Work instruction
Every line in the entries where "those" is found should be copied.
⁂
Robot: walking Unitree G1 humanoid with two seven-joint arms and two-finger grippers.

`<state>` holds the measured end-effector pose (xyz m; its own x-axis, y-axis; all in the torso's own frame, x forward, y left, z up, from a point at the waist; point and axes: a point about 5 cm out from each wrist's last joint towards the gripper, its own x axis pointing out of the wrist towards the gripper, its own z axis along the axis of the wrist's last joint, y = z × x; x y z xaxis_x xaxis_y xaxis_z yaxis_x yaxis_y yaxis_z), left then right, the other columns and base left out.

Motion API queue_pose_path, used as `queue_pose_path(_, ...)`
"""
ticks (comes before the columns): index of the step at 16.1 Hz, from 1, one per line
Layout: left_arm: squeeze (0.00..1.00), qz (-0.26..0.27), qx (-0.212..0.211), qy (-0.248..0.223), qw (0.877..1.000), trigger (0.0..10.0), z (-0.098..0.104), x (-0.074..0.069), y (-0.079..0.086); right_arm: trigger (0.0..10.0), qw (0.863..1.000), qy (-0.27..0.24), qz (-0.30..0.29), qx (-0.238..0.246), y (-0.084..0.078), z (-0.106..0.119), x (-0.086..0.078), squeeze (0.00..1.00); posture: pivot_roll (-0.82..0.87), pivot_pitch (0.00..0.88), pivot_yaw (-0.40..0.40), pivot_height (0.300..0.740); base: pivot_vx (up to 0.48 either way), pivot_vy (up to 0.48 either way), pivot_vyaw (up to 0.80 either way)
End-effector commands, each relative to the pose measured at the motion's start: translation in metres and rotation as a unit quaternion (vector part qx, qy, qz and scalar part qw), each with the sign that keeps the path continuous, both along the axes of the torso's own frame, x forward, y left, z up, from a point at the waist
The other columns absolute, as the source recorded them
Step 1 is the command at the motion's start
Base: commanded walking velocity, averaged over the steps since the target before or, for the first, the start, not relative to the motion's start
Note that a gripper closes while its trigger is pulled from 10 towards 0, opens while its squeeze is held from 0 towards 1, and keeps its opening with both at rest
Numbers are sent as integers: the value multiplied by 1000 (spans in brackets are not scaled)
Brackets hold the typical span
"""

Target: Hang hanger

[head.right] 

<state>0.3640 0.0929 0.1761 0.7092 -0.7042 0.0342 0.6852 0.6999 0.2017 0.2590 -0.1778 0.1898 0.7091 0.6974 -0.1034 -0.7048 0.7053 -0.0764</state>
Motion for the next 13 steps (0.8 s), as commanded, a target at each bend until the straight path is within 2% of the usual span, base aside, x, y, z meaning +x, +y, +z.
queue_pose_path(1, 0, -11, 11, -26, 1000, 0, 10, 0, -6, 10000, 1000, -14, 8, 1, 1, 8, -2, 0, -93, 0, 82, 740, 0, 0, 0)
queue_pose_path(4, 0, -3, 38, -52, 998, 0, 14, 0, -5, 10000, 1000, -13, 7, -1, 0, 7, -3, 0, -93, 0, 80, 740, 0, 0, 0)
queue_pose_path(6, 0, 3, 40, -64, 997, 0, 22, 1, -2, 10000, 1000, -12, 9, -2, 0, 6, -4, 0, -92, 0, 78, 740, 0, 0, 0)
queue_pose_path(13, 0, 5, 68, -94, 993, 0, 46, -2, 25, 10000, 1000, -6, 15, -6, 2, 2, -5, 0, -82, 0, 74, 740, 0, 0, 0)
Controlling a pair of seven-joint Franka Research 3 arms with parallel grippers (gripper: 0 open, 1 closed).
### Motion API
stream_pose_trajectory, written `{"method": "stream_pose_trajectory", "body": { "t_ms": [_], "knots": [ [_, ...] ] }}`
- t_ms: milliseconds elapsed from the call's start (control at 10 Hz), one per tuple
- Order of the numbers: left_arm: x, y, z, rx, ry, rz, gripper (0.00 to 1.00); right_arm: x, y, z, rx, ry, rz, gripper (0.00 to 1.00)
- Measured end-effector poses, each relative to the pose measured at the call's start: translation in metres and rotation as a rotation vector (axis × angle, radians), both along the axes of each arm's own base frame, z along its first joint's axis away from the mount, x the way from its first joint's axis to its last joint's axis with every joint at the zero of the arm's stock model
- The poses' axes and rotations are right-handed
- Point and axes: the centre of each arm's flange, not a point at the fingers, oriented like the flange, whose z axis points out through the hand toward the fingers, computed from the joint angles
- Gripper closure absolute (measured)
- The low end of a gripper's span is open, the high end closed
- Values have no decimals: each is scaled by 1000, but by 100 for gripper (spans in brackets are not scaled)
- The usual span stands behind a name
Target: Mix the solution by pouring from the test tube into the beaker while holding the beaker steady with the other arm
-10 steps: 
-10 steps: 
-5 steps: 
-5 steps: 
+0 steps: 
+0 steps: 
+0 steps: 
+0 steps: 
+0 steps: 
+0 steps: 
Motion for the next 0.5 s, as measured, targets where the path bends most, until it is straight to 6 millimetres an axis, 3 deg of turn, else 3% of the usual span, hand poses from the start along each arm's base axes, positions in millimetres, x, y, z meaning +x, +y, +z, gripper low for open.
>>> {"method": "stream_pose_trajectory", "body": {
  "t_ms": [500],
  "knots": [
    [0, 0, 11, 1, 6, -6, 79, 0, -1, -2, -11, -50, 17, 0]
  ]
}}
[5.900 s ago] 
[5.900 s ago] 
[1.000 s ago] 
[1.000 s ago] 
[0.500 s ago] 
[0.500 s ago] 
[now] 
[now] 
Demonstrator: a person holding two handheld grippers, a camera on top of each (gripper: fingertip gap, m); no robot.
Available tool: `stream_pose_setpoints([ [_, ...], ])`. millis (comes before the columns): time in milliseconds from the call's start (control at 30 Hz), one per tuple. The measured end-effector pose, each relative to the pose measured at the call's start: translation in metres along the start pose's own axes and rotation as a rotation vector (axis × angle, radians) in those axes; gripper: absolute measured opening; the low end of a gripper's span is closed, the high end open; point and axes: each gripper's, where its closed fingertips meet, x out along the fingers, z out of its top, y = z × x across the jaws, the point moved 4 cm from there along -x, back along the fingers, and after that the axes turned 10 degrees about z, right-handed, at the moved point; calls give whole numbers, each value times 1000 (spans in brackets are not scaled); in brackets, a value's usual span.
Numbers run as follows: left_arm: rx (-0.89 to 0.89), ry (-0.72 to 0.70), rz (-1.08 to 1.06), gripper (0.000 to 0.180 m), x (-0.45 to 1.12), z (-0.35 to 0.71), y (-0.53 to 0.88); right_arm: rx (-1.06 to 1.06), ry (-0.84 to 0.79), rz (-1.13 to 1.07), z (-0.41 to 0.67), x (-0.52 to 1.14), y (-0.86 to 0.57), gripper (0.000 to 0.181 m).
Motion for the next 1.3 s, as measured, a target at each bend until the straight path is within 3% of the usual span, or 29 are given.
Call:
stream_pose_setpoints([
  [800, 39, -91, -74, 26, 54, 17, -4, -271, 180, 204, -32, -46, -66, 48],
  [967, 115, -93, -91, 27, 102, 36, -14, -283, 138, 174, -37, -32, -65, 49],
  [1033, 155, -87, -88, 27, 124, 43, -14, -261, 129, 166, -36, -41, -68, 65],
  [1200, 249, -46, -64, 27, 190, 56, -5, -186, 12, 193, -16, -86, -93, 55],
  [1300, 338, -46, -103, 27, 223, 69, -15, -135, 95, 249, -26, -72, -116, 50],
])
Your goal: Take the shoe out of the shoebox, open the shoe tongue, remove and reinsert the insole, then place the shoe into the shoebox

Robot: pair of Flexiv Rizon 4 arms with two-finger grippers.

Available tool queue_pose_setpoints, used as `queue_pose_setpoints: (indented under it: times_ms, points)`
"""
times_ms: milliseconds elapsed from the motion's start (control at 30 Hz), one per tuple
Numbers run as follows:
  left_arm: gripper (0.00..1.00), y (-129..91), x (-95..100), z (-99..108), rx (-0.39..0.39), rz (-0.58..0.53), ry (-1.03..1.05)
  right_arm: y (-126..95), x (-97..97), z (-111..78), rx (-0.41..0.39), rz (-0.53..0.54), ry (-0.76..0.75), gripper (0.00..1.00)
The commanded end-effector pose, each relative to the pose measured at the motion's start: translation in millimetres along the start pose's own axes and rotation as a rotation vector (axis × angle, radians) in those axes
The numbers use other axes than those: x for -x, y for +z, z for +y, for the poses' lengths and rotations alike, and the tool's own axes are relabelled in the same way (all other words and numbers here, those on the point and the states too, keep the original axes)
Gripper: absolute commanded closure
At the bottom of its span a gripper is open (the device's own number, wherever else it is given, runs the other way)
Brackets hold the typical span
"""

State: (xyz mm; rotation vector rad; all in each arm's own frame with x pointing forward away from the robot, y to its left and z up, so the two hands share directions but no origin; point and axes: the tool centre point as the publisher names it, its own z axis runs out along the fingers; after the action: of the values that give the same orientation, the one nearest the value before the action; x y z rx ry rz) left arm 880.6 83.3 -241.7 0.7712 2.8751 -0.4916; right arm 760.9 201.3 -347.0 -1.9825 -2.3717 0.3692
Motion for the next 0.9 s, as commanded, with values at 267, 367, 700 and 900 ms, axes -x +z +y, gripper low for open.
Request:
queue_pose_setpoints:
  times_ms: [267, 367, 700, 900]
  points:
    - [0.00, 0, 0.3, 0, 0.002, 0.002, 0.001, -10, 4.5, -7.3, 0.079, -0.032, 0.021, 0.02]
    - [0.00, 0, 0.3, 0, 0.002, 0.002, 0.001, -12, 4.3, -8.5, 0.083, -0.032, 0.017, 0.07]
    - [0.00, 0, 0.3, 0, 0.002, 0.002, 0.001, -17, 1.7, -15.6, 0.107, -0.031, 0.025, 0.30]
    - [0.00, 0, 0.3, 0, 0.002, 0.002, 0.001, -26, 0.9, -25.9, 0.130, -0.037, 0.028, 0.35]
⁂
Solved problem
Available tool: `stream_pose_setpoints([ [_, ...], ])`. millis (comes before the columns): time in milliseconds from the call's start (control at 30 Hz), one per tuple. The measured end-effector pose, each relative to the pose measured at the call's start: translation in metres along the start pose's own axes and rotation as a rotation vector (axis × angle, radians) in those axes; gripper: absolute measured opening; the low end of a gripper's span is closed, the high end open; point and axes: each gripper's, where its closed fingertips meet, x out along the fingers, z out of its top, y = z × x across the jaws, the point moved 4 cm from there along -x, back along the fingers, and after that the axes turned 10 degrees about z, right-handed, at the moved point; calls give whole numbers, each value times 1000 (spans in brackets are not scaled); in brackets, a value's usual span.
The commanded end-effector pose, each relative to the pose measured at the motion's start: translation in millimetres along the start pose's own axes and rotation as a rotation vector (axis × angle, radians) in those axes
The numbers use other axes than those: x for -x, y for +z, z for +y, for the poses' lengths and rotations alike, and the tool's own axes are relabelled in the same way (all other words and numbers here, those on the point and the states too, keep the original axes)

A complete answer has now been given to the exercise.